* [Required action]: Find the number of lines below in which the word "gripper" appears, and write that number only.

(Exercise data begins)

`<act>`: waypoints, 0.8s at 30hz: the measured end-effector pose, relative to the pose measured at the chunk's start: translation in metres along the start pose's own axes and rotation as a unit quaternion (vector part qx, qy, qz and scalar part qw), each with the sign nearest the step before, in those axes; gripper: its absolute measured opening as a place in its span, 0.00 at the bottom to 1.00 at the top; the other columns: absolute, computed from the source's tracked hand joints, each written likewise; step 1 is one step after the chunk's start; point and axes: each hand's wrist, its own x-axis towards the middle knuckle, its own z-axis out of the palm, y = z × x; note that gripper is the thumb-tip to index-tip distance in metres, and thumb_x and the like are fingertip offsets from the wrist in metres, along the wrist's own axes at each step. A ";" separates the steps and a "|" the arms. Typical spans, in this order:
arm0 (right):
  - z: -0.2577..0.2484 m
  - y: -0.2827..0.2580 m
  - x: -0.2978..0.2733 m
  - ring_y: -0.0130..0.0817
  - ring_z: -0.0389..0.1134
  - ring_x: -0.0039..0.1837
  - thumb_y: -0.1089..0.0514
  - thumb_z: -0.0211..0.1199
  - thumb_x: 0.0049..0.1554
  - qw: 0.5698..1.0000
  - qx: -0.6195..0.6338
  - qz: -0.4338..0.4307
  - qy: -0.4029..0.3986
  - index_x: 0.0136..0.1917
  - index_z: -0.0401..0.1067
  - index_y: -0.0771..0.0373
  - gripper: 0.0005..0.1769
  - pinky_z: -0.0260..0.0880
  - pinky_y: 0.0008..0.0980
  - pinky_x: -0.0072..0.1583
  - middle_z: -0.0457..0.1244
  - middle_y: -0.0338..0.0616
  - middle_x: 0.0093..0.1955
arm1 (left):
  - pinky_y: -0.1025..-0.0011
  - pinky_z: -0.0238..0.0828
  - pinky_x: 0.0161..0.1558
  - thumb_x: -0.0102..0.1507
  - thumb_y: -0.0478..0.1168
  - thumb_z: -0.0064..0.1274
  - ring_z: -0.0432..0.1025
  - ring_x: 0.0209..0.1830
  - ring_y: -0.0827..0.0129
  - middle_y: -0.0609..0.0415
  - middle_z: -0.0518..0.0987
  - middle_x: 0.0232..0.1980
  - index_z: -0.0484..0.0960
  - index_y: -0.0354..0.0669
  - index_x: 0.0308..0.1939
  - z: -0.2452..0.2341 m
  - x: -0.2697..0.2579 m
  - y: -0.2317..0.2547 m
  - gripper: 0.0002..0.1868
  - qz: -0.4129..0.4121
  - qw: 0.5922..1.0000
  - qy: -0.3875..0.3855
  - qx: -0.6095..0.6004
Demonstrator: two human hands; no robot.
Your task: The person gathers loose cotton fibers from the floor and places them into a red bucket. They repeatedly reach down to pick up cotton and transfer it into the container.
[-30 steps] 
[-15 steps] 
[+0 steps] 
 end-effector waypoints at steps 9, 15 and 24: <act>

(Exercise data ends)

* [Answer for this exercise]: 3